L’Angola vise 1,4 milliard $ d’investissements agricoles malgré le débat foncier
L’Angola présente aux investisseurs brésiliens et étrangers un potentiel agro-industriel de 1,4 milliard $. La propriété publique des terres et l’accès limité au crédit restent au cœur des préoccupations malgré les concessions de longue durée et le projet d’accroître les financements agricoles.
L’Angola chiffre le potentiel à 1,4 milliard $
L’Angola cherche à attirer des investissements brésiliens dans un marché agro-industriel dont le potentiel atteint 1,4 milliard $, selon le ministre de l’Agriculture et des Forêts, Isaac dos Anjos. Le pays veut devenir un pôle de production pour les marchés africains, tandis que des investisseurs chinois, portugais et brésiliens s’intéressent aux terres agricoles angolaises, rapporte Estadão.
Dos Anjos a déclaré que l’Angola était prêt à accueillir des investisseurs, mais pas à n’importe quel prix. Il a également rejeté les critiques de participants brésiliens concernant une éventuelle insécurité juridique. En Angola, les terres appartiennent à l’État et sont attribuées aux exploitants sous forme de concessions, sans transfert de propriété privée.
Le ministre a rappelé qu’un accord bilatéral conclu lors d’une visite de Carlos Fávaro, alors ministre brésilien de l’Agriculture et de l’Élevage, avait déjà permis de mettre des terres à la disposition d’entreprises brésiliennes. Le Brésil demeure un partenaire important, mais l’intérêt d’autres pays offre aussi des solutions à l’Angola.
Le régime foncier complique les garanties bancaires
Le différend est apparu lorsque Katia Abreu, ancienne ministre brésilienne de l’Agriculture et ancienne sénatrice, a demandé si les terres angolaises pouvaient servir de garantie à des prêts bancaires. Elle a rappelé que l’agro-industrie brésilienne bénéficie actuellement de taux plus faibles, subventionnés par l’État. Les producteurs garantissent généralement leurs financements avec leur récolte, même si la terre remplissait ce rôle au début du développement du secteur.

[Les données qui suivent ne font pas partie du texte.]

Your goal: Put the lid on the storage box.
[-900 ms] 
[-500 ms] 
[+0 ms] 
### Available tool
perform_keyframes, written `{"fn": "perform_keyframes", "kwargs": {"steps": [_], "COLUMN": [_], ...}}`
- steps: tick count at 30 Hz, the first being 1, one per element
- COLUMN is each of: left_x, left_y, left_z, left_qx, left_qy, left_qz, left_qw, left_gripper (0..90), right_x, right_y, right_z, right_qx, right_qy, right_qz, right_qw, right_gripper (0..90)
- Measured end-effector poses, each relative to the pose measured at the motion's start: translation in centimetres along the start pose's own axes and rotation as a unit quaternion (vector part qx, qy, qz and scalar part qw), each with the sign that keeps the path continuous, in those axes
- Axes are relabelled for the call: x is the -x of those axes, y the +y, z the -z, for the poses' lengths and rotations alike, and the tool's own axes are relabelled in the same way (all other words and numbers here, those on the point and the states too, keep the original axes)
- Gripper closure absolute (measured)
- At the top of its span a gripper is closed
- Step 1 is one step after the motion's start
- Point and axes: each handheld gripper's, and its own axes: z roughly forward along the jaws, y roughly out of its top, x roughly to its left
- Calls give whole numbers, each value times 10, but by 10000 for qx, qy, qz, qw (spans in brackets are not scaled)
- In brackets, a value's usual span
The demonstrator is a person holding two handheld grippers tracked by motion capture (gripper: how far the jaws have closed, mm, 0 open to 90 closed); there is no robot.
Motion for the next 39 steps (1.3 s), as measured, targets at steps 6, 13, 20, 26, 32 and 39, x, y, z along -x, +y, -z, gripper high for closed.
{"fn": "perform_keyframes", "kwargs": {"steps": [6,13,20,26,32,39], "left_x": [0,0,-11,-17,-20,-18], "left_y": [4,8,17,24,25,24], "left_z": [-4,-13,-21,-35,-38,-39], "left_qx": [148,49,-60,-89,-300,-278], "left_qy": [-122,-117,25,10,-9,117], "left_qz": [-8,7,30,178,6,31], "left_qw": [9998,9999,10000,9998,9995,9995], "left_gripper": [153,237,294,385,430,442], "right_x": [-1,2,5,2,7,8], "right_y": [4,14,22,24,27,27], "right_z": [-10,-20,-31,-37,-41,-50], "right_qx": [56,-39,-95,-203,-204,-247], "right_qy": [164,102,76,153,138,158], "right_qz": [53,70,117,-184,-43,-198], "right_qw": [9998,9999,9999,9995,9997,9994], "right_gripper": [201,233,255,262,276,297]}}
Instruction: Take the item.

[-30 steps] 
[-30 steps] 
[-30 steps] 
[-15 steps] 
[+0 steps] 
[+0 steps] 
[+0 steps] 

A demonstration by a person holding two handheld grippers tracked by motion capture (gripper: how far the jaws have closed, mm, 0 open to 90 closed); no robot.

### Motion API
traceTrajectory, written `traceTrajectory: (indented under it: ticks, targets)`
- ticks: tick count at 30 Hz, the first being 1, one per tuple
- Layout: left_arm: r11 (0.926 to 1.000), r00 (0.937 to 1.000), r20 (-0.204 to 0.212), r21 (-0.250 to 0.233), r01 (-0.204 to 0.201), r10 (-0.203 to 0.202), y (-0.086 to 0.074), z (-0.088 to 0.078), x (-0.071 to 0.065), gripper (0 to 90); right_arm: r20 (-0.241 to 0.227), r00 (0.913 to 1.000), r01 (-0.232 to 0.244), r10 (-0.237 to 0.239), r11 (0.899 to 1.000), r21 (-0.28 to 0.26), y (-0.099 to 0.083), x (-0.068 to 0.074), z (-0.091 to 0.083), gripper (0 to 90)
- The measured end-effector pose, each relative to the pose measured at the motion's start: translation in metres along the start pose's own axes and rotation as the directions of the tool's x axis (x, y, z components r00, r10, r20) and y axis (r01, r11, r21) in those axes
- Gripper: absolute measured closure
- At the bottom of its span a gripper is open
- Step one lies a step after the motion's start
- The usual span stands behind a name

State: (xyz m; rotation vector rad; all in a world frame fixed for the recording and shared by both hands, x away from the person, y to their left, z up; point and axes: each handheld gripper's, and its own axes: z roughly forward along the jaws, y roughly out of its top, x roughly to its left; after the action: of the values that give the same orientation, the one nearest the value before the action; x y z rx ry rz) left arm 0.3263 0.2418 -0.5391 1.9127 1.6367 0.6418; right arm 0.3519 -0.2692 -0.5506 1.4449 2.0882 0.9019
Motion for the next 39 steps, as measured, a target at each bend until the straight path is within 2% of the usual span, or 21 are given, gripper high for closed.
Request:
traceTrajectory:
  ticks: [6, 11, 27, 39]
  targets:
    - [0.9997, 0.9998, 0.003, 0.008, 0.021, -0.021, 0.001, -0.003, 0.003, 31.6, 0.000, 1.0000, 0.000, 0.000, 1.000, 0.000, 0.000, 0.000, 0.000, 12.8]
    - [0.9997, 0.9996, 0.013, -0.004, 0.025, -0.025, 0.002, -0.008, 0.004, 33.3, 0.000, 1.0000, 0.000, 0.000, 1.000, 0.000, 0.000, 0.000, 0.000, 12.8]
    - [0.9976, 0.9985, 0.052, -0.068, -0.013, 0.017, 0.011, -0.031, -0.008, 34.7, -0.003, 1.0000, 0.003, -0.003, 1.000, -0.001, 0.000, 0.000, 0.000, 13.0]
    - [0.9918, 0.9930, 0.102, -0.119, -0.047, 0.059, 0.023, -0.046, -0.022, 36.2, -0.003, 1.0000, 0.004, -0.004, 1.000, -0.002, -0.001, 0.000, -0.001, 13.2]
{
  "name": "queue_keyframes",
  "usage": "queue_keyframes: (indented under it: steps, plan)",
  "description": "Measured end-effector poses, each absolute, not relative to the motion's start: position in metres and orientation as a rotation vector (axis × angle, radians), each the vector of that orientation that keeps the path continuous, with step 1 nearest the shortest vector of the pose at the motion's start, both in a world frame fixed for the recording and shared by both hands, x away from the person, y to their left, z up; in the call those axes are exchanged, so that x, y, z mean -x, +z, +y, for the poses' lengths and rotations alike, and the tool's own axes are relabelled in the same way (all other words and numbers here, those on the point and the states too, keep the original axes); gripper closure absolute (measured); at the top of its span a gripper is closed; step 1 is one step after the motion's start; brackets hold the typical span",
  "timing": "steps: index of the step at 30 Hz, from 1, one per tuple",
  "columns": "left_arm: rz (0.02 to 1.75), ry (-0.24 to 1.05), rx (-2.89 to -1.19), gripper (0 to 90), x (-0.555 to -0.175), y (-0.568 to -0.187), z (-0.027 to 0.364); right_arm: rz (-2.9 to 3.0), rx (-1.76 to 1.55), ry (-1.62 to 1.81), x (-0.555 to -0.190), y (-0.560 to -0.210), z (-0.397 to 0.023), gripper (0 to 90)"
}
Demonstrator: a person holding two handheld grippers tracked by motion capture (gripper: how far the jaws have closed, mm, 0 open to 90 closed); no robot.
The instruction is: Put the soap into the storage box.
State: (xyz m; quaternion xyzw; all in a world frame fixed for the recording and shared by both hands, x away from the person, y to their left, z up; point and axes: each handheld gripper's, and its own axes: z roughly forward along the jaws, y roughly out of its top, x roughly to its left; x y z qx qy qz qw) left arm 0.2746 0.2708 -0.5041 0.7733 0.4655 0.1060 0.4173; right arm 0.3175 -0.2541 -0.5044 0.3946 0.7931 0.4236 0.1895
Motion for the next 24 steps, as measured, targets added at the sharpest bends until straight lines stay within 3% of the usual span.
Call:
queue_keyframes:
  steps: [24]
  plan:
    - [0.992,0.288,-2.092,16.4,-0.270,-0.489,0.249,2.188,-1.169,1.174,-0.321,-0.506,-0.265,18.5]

Les producteurs brésiliens considèrent la propriété publique des terres comme un risque juridique et un obstacle à l’obtention de crédits de production. João Doria, président de Lide Global, défend une autre analyse. Selon lui, la réglementation actuelle autorise des projets agricoles sous des concessions de 60 ans, renouvelables pour 60 années supplémentaires, ce qui offre à ses yeux une sécurité juridique suffisante.
Joaquim Quintas, président de la commission exécutive de la Banque de développement de l’Angola, a indiqué que la propriété foncière ne relevait pas de l’institution et que les banques manifestaient un vif intérêt pour le financement agricole. Il a présenté la faible intégration des producteurs au système bancaire formel comme le principal obstacle. L’agriculture représente actuellement 6 % du portefeuille de crédit de la banque, avec un objectif de 15 %. Les producteurs locaux présents au forum ont néanmoins dénoncé à plusieurs reprises leurs difficultés d’accès au crédit.
La volaille et l’emploi accentuent l’urgence
Dos Anjos a cité la filière avicole parmi les secteurs ouverts aux capitaux étrangers. Il a déclaré que l’Angola était prêt à produire au moins 180 millions de tonnes de poulet, contre 600 millions de tonnes actuellement importées. Ces chiffres ont été fournis par le ministre et rapportés par Estadão. Selon lui, des entreprises performantes couvrant 20 % de ce volume pourraient inciter d’autres investisseurs à entrer sur le marché.
Abreu a relié l’urgence du gouvernement à la nécessité de créer des emplois pour des milliers de personnes âgées de moins de 25 ans. Elle a également cité la famille Schmidt, de Grupo Schmidt Agrícola, parmi les producteurs venus étudier les possibilités dans la région. Après des réunions entre une délégation d’entrepreneurs brésiliens et le gouvernement angolais, la Chambre de commerce Angola-Brésil et Lide Angola ont signé un protocole d’accord visant à attirer les investissements brésiliens. La transformation de ces discussions en exploitations opérationnelles dépendra surtout des conditions des concessions, de garanties acceptées par les banques et d’un accès effectif au crédit.